**Exercise instructions:**
Set every line of the data down again exactly, and keep the pictures out.

**Information shown:**
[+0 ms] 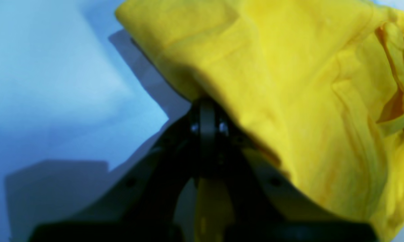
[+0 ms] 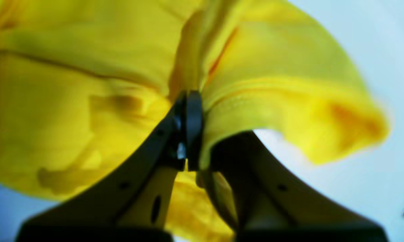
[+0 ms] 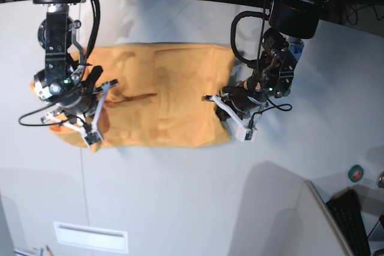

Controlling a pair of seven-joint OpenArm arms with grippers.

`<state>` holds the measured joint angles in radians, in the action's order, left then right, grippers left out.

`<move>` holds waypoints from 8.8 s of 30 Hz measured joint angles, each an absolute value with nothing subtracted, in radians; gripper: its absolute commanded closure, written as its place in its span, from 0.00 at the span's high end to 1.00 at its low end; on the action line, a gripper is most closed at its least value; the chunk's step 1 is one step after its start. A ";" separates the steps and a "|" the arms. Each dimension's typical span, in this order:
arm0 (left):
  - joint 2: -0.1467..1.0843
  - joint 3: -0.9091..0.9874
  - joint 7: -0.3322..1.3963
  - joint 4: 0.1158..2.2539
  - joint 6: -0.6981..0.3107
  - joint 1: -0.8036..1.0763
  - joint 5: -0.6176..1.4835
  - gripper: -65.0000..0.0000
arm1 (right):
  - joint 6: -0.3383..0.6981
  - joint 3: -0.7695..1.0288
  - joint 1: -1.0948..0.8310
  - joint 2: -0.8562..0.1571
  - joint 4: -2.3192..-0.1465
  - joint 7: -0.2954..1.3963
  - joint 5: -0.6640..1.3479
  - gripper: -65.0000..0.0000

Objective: Layout the t-shirt on the table in an organized manner, then fold the t-shirt properly
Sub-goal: 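Grasp the strip end with the right gripper and fold it over the middle, then press and smooth the folded bundle with the right gripper, then grasp the bundle's folded edge with both grippers and lift it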

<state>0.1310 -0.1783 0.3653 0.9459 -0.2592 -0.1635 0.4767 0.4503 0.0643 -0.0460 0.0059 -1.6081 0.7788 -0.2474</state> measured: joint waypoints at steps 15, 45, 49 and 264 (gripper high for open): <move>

**Answer for the task:**
[+0 ms] 
[+0 ms] 
[+0 ms] 

Controlling a pair of seven-joint OpenArm arms with grippers.

`<state>` holds the measured joint angles in radians, in the action's order, left then right, grippers left out.

`<move>` holds waypoints from 8.8 s of 30 Hz measured joint angles, each an absolute value with nothing subtracted, in radians; gripper: its absolute commanded closure, written as its place in its span, from 0.00 at the span's high end to 1.00 at its low end; on the action line, a gripper is most closed at its least value; the chunk's step 1 is one step after its start. A ";" separates the steps and a "|" the arms. Each dimension's typical span, in this order:
arm0 (left):
  - joint 2: -0.1467..1.0843
  - joint 3: -0.9091..0.9874
  - joint 7: -0.3322..1.3963
  - joint 4: 0.1158..2.2539
  - joint 6: -0.6981..0.3107
  - joint 1: -0.8036..1.0763
  - joint 5: -0.6176..1.4835
  - gripper: -65.0000..0.0000
arm1 (right):
  - joint 6: -0.3383..0.6981
  - joint 3: -0.7695..1.0288
  - joint 1: -1.0948..0.8310
  - joint 2: -0.8562..0.1571
  - joint 4: -2.3192..-0.1465
  - joint 7: -0.2954..1.3963
  - joint 5: -0.6640..1.3479
  - gripper: -65.0000..0.0000

Objective: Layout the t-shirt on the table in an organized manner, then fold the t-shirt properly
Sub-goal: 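Grasp the strip end with the right gripper and fold it over the middle, then press and smooth the folded bundle with the right gripper, then grasp the bundle's folded edge with both grippers and lift it
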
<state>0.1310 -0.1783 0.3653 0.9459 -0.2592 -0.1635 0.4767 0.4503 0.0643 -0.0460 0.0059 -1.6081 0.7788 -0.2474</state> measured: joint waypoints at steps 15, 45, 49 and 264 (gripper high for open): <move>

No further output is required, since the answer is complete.